— Exercise —
Which lines of the data contain the string "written"? Copy every one of them.

◇ ◇ ◇ ◇ ◇

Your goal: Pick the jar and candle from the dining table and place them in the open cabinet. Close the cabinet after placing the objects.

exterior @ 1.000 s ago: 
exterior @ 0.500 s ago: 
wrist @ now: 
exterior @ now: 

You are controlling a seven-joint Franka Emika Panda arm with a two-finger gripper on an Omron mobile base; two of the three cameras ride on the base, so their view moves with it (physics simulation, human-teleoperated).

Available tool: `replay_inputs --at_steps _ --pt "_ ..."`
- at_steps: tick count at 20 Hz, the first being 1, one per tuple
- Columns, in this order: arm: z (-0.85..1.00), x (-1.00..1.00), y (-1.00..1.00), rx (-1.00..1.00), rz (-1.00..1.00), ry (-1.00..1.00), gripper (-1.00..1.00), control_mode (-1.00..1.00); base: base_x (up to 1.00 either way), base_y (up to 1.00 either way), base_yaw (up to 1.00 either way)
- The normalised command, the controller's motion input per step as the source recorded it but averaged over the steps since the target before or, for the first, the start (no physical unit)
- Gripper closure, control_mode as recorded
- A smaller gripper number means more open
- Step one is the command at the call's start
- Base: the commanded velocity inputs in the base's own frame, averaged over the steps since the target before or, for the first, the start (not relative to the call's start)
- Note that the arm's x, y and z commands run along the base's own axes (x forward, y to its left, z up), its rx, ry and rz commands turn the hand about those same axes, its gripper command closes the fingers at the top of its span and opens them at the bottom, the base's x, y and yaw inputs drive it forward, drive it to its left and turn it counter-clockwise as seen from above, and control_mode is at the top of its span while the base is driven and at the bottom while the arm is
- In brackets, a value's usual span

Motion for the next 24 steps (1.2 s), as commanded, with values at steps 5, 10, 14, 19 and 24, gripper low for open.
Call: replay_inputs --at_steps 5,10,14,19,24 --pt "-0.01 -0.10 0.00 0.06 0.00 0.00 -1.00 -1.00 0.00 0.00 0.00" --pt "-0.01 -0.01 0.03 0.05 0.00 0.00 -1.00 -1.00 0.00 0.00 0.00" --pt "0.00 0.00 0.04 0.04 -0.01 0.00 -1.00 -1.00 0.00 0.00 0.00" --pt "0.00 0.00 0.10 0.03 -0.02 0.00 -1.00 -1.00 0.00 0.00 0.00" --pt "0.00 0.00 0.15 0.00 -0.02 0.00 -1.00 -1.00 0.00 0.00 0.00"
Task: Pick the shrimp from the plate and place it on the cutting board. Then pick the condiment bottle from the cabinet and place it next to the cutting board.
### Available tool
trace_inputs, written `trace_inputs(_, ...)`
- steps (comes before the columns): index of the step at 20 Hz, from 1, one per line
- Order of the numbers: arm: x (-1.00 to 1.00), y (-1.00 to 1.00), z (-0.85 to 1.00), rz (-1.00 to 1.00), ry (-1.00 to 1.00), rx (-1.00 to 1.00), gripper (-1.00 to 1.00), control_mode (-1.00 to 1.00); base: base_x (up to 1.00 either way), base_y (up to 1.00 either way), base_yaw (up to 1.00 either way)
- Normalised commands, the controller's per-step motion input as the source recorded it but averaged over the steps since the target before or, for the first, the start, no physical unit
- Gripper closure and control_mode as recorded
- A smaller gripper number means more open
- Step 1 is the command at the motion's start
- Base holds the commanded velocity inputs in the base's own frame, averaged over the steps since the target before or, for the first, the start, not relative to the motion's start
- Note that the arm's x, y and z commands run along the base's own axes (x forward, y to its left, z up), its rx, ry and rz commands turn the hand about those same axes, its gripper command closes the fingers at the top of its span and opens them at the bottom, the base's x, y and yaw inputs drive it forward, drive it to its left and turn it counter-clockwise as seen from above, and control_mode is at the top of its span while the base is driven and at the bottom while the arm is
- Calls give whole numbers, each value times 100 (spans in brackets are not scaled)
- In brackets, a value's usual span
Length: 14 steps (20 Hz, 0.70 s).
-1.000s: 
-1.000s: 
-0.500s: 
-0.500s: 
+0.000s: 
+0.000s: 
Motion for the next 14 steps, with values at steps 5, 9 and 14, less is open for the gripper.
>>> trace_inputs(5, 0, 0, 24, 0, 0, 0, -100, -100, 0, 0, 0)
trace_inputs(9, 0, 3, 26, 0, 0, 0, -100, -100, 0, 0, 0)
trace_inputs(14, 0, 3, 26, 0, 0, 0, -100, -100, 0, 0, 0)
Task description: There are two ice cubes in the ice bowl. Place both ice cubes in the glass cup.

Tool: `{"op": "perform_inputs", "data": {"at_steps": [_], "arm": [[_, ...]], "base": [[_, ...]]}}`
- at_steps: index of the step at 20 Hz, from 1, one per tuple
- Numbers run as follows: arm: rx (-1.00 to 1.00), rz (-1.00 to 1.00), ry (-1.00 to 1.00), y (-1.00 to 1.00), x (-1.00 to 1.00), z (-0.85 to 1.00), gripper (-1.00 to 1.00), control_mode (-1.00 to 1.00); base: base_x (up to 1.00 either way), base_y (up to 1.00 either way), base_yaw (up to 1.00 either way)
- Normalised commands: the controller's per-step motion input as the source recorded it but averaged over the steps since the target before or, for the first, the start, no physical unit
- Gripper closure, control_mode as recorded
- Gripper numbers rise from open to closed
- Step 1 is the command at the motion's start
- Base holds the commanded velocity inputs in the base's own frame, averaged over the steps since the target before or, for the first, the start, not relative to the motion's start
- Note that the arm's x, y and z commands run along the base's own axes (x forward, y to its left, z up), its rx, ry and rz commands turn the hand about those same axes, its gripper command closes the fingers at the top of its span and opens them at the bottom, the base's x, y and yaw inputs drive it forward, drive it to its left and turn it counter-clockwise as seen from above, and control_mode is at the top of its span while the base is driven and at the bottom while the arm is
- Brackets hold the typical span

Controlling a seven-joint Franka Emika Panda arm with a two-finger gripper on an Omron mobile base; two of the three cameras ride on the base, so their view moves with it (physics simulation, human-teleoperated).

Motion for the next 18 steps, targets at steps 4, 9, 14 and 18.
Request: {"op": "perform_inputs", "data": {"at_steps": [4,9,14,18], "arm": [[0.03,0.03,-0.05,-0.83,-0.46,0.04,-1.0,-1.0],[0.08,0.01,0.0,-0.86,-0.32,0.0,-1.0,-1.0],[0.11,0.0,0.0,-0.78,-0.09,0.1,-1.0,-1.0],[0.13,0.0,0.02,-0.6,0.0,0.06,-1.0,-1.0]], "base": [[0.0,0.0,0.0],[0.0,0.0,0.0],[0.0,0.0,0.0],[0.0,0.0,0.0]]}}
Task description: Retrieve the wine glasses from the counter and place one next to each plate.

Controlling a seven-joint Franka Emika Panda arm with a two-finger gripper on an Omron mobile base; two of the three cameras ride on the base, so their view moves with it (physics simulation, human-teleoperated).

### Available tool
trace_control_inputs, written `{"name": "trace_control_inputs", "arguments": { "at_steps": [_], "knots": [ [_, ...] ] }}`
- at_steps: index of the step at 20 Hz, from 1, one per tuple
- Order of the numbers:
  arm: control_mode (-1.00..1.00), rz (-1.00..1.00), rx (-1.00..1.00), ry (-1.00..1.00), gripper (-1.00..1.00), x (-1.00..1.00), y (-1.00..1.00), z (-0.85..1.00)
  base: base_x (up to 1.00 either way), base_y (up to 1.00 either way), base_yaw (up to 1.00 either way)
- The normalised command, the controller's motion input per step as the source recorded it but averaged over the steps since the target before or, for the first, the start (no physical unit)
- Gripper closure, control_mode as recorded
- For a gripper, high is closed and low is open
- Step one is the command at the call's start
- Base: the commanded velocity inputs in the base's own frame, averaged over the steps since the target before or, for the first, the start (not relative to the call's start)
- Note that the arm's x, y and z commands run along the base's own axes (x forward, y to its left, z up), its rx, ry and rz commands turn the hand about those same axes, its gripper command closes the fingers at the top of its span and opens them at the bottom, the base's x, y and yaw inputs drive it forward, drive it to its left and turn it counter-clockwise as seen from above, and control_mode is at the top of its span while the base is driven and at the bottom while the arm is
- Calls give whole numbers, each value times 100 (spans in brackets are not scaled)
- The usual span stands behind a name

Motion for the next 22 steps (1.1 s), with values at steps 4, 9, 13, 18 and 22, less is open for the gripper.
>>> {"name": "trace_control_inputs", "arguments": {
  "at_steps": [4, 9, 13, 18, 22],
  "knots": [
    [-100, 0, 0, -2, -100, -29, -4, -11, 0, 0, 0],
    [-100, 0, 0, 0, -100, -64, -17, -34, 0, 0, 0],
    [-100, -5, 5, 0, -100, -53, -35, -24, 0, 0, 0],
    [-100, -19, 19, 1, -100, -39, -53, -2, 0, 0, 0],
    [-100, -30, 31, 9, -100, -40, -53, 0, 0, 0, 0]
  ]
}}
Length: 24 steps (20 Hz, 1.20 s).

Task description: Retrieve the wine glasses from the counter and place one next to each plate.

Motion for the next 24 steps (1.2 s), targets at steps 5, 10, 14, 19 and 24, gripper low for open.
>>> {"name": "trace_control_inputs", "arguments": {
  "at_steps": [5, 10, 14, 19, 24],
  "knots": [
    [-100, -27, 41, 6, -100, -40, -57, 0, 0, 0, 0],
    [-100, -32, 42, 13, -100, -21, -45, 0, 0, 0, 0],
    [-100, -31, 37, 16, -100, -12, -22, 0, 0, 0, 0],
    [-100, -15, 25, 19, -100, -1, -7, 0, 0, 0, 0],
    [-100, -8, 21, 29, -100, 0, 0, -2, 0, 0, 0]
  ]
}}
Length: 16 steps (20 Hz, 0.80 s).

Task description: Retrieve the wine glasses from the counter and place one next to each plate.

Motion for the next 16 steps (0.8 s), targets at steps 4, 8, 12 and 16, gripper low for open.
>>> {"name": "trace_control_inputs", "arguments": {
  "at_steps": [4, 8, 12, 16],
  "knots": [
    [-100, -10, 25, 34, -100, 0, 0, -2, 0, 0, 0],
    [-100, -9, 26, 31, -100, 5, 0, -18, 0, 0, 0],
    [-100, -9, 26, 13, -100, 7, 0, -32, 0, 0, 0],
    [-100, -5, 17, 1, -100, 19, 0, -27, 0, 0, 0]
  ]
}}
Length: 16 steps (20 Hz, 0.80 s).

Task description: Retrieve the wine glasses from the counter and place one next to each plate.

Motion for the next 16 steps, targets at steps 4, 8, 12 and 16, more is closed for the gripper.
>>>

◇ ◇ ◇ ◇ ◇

— Output of the task —
trace_inputs, written `trace_inputs(_, ...)`
trace_control_inputs, written `{"name": "trace_control_inputs", "arguments": { "at_steps": [_], "knots": [ [_, ...] ] }}`

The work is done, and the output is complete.